Under Section 112 of the No Surprises Act, beginning January 1, 2022, individual healthcare providers and facilities must provide a “good faith estimate” of the total expected charges to the patient’s plan or insurer (if the patient is insured and using his or her coverage) or directly to the uninsured or self-pay patient upon request or scheduling of a service. This statutory transparency requirement goes beyond disclosure of the provider or facility’s own expected charges — the good faith estimate information must also include the expected charges for other providers or facilities that are “reasonably expected” to provide items or services in conjunction with the scheduled item or service. In addition, where actual billed charges are “substantially in excess” ($400 or more) of the good faith estimate provided to the uninsured or self-pay patient, the No Surprises Act provides for a patient-provider dispute resolution process to resolve the discrepancy. These good faith estimate rules are distinct from the rest of the No Surprises Act, which focuses on surprise billing protections for insured patients receiving certain out-of-network services and the resolution of payor-provider payment disputes.
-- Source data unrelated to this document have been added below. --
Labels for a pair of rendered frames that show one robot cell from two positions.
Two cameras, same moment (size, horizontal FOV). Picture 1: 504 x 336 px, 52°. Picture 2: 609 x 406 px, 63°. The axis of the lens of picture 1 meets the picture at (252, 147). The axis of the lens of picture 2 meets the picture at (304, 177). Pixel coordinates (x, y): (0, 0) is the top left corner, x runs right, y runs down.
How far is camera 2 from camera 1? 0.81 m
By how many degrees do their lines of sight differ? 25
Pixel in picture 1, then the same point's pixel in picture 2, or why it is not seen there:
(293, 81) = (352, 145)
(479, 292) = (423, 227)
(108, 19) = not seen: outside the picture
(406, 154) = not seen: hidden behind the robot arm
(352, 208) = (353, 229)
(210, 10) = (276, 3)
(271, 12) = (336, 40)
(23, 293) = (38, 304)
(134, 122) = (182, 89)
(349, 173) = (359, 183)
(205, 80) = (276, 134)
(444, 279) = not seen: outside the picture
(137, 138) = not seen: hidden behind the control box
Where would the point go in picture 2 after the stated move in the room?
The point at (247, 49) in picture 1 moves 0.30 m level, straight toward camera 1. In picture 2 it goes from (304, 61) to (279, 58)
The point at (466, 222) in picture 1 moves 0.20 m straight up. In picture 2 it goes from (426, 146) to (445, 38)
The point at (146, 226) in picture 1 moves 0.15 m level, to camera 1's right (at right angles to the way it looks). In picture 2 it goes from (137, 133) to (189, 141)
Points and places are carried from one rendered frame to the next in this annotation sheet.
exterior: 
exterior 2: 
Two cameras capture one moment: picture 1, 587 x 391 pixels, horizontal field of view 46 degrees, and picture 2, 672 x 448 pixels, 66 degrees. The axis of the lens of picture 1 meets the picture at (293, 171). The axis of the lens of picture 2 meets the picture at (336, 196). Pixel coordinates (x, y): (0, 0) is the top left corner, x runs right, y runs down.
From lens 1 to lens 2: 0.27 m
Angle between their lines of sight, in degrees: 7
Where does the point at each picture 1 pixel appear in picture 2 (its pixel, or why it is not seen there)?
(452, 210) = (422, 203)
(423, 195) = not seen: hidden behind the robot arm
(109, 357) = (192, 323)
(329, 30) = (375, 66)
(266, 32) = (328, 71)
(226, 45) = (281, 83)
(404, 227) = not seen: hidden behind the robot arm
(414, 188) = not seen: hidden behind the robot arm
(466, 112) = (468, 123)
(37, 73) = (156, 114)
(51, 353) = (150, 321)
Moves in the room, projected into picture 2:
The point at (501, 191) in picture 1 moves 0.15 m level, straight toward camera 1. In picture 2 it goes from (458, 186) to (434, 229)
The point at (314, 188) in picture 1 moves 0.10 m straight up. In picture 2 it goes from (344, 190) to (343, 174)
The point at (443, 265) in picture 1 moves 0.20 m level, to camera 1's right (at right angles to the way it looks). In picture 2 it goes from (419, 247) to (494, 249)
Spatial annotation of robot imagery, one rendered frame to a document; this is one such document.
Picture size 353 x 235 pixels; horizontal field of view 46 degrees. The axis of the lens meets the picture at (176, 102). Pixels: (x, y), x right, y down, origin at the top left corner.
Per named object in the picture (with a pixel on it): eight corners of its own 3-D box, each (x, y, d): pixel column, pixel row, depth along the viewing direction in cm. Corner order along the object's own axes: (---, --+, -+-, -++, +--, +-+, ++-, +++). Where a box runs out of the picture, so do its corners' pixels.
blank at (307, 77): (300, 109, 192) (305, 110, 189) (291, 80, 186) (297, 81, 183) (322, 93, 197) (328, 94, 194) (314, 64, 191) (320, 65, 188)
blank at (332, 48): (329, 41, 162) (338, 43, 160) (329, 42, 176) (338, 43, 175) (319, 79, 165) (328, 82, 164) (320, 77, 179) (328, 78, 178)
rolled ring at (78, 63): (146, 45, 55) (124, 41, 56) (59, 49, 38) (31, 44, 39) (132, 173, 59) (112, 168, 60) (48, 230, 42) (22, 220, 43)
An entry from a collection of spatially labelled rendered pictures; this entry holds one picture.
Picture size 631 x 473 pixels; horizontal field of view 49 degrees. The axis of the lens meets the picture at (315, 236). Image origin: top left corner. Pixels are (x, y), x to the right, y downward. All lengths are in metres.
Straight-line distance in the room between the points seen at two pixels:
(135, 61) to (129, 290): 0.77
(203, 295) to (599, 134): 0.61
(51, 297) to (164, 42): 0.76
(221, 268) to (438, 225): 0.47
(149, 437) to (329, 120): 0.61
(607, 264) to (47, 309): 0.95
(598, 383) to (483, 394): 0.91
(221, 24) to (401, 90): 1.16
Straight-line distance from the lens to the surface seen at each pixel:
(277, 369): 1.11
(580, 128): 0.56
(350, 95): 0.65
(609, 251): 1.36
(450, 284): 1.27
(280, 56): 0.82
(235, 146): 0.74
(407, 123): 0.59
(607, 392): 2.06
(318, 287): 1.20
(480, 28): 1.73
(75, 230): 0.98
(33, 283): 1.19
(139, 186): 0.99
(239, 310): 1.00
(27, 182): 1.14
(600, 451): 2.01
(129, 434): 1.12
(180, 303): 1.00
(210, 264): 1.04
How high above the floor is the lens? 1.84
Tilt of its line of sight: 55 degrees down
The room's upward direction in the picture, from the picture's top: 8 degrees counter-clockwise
In its Interim Final Rule (IFR) published October 7, 2021, the Department of Health and Human Services (HHS) adopted implementing regulations for both the good faith estimate and patient-provider dispute resolution requirements with respect to uninsured and self-pay individuals. But HHS has not proposed or promulgated good faith estimate rules with respect to insured patients and instead announced that it will defer enforcement of the good faith estimate requirement for individuals enrolled in a health plan or coverage “until rulemaking is effective to fully implement this requirement.” HHS also stated that it will exercise its enforcement discretion in situations where the good faith estimate does not include expected charges for items or services reasonably expected to be provided by other providers or facilities in conjunction with the primary item or service through December 31, 2022. Even with this exercise of discretion, providers and facilities are subject to significant new compliance obligations beginning January 1, 2022.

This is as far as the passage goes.